The result should be the full listing copied exactly, with no pictures in it.

* * *

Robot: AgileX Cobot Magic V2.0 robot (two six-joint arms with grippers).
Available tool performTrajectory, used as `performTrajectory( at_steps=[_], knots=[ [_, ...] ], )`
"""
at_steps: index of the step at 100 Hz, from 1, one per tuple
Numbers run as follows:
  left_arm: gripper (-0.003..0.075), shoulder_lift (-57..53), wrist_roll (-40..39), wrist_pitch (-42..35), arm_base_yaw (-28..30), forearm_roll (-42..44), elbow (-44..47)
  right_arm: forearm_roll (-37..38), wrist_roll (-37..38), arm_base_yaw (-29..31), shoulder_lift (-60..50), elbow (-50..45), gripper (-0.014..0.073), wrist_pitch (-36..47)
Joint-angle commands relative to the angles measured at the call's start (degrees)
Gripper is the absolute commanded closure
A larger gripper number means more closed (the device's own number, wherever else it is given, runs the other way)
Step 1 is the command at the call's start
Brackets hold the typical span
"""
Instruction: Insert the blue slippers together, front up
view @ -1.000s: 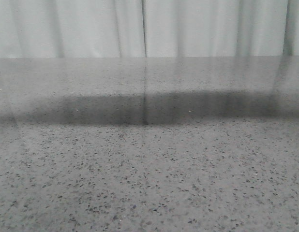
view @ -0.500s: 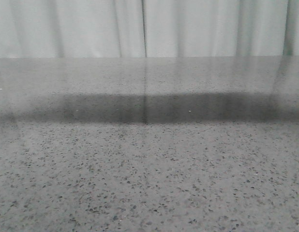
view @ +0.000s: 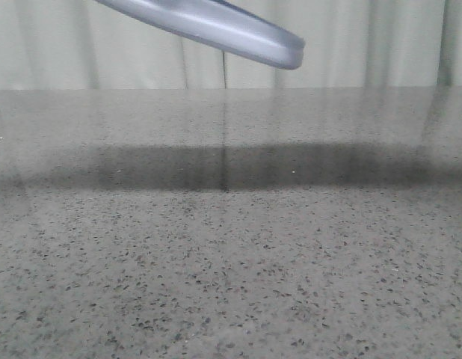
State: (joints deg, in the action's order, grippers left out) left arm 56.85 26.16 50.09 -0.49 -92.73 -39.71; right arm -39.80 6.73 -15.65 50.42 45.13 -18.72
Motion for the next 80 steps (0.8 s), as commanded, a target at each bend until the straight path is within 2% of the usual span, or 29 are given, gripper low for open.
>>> performTrajectory(
  at_steps=[1,27,80],
  knots=[
    [0.0691,-0.87,0.00,5.62,-0.69,-6.02,-1.45,-1.44,-1.36,-1.97,0.90,2.16,0.0701,4.39],
    [0.0691,-0.87,0.98,8.45,-0.91,-9.91,-1.45,-1.44,-1.36,-5.99,4.10,2.16,0.0701,7.59],
    [0.0691,-0.87,1.09,9.15,-7.27,-11.40,-1.45,0.09,-2.06,-15.07,9.01,2.16,0.0701,17.37]
  ],
)
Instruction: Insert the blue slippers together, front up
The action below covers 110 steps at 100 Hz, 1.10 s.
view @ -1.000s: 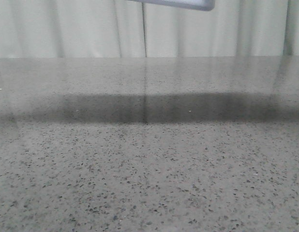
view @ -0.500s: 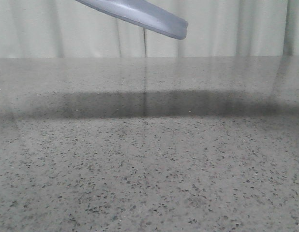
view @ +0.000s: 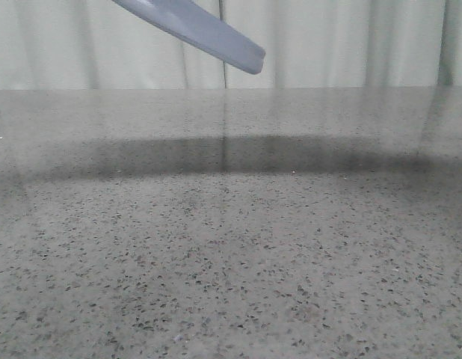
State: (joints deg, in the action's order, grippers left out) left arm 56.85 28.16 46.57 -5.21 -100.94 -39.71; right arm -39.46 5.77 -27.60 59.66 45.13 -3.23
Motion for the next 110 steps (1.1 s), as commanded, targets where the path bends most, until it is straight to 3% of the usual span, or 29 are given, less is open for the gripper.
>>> performTrajectory(
  at_steps=[1,19,49,63,87,110],
  knots=[
    [0.0691,-0.87,-0.91,12.66,-2.66,-3.19,-1.45,-0.24,-1.37,-3.41,-0.09,2.16,0.0701,2.04],
    [0.0691,-0.87,-0.34,12.12,-2.66,-3.19,-1.45,2.87,-1.90,-4.63,0.10,2.16,0.0701,3.23],
    [0.0691,-0.87,0.19,10.13,-2.66,-2.72,-1.45,17.34,-2.32,-4.38,0.10,2.16,0.0690,1.35],
    [0.0691,-0.87,0.19,9.04,-2.66,-2.36,-1.45,19.15,-2.32,-2.56,0.10,2.16,0.0573,-1.61],
    [0.0691,-0.87,0.19,7.22,-2.66,-1.58,-1.45,19.91,-2.32,1.35,-0.11,2.16,0.0245,-4.62],
    [0.0691,-0.78,0.19,4.10,-2.66,-0.54,-0.79,21.08,-2.32,4.48,-4.03,2.16,0.0216,-5.51]
  ],
)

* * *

- [The answer]:
Robot: AgileX Cobot Magic V2.0 robot (two six-joint arms with grippers).
Available tool performTrajectory, used as `performTrajectory( at_steps=[_], knots=[ [_, ...] ], )`
"""
at_steps: index of the step at 100 Hz, from 1, one per tuple
Numbers run as follows:
  left_arm: gripper (-0.003..0.075), shoulder_lift (-57..53), wrist_roll (-40..39), wrist_pitch (-42..35), arm_base_yaw (-28..30), forearm_roll (-42..44), elbow (-44..47)
  right_arm: forearm_roll (-37..38), wrist_roll (-37..38), arm_base_yaw (-29..31), shoulder_lift (-60..50), elbow (-50..45), gripper (-0.014..0.073), wrist_pitch (-36..47)
Joint-angle commands relative to the angles measured at the call's start (degrees)
Gripper is the absolute commanded closure
A larger gripper number means more closed (the device's own number, wherever else it is given, runs the other way)
Step 1 is the command at the call's start
Brackets hold the typical span
"""
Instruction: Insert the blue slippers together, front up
view @ -1.000s: 
view @ -0.500s: 
view @ +0.000s: 
State: (joints deg, in the action's order, grippers left out) left arm 56.85 26.16 50.09 -0.49 -92.73 -39.71; right arm -39.80 6.73 -15.65 50.42 45.13 -18.72
Motion for the next 80 steps (0.8 s), as commanded, a target at each bend until the straight path is within 2% of the usual span, or 29 are given, gripper low for open.
>>> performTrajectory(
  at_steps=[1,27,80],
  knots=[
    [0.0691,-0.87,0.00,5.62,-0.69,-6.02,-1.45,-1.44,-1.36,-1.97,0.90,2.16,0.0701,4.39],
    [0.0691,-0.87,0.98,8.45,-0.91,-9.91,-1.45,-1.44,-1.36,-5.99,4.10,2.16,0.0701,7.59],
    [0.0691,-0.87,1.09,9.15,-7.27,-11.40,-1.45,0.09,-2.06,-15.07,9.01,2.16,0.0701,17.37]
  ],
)
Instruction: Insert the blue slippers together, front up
The action below covers 110 steps at 100 Hz, 1.10 s.
view @ -1.000s: 
view @ -0.500s: 
view @ +0.000s: 
State: (joints deg, in the action's order, grippers left out) left arm 56.85 28.16 46.57 -5.21 -100.94 -39.71; right arm -39.46 5.77 -27.60 59.66 45.13 -3.23
Motion for the next 110 steps (1.1 s), as commanded, targets where the path bends most, until it is straight to 3% of the usual span, or 29 are given, less is open for the gripper.
>>> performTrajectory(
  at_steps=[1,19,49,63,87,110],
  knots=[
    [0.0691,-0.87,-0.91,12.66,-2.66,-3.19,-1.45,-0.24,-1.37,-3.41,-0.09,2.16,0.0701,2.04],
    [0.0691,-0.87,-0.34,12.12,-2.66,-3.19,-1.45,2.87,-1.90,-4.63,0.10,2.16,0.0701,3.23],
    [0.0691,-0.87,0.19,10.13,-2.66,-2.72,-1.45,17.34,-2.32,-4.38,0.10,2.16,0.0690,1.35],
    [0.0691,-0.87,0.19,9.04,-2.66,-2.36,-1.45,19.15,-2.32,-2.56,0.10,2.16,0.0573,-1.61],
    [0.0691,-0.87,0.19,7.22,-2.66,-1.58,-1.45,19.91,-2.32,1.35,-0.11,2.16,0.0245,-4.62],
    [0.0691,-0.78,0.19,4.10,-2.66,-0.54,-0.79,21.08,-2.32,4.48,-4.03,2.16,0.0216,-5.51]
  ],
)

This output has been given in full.